Instructions for the task: In the listing below, the lines starting with the line with "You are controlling" and going on through the line with "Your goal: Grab" are to be reproduced exactly, and only those.
= Beginning of Section =
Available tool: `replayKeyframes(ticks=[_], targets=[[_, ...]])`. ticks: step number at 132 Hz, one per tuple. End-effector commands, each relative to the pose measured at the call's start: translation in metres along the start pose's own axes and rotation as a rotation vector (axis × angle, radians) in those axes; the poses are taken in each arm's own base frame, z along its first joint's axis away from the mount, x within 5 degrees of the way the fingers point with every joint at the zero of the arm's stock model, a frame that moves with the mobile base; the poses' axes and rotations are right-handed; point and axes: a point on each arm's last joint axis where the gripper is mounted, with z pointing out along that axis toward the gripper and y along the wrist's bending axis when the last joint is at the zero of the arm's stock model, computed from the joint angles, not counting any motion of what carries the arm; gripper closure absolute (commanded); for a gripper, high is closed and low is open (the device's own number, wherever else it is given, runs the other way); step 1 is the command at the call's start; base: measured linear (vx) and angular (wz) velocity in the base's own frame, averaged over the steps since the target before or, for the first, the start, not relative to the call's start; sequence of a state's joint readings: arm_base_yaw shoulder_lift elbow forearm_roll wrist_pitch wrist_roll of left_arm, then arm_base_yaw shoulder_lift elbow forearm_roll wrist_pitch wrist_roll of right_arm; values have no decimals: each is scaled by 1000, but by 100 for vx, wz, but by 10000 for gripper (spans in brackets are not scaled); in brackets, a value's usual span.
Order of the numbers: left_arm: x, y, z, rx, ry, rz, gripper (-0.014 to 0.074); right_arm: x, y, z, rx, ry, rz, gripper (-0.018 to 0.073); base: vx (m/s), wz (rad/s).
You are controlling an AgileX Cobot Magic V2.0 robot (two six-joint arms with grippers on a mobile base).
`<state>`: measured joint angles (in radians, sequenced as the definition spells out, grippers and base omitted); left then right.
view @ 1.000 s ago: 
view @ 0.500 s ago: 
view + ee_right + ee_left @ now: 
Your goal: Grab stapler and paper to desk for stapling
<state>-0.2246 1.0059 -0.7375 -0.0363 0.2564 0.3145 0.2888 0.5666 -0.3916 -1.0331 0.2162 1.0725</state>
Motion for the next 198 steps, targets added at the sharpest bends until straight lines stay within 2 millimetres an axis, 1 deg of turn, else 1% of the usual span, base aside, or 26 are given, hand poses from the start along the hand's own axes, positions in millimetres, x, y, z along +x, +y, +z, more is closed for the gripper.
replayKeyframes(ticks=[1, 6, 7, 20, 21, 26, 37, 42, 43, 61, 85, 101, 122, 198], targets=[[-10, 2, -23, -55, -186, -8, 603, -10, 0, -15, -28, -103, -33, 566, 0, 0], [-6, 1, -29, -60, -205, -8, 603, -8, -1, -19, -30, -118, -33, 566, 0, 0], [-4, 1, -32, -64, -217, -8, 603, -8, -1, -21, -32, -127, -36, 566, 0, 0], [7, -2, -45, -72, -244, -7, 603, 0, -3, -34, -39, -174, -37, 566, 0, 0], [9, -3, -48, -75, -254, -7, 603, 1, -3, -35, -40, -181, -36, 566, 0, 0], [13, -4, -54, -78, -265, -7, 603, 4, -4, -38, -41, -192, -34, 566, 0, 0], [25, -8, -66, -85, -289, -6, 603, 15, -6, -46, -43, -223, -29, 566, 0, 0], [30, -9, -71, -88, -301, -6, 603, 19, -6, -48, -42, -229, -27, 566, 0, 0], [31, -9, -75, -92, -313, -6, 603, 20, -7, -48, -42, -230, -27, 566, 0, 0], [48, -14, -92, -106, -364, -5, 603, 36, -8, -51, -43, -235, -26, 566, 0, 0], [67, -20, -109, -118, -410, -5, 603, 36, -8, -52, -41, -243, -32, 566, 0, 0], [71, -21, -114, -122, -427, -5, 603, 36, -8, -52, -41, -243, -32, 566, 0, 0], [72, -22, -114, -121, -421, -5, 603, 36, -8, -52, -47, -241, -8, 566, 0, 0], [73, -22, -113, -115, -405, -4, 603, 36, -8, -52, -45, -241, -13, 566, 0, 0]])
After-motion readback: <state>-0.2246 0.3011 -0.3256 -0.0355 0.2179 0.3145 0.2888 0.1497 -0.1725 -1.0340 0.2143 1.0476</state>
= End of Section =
Output:
You are controlling an AgileX Cobot Magic V2.0 robot (two six-joint arms with grippers on a mobile base).
`<state>`: measured joint angles (in radians, sequenced as the definition spells out, grippers and base omitted); left then right.
view @ 1.000 s ago: 
view @ 0.500 s ago: 
view + ee_right + ee_left @ now: 
Your goal: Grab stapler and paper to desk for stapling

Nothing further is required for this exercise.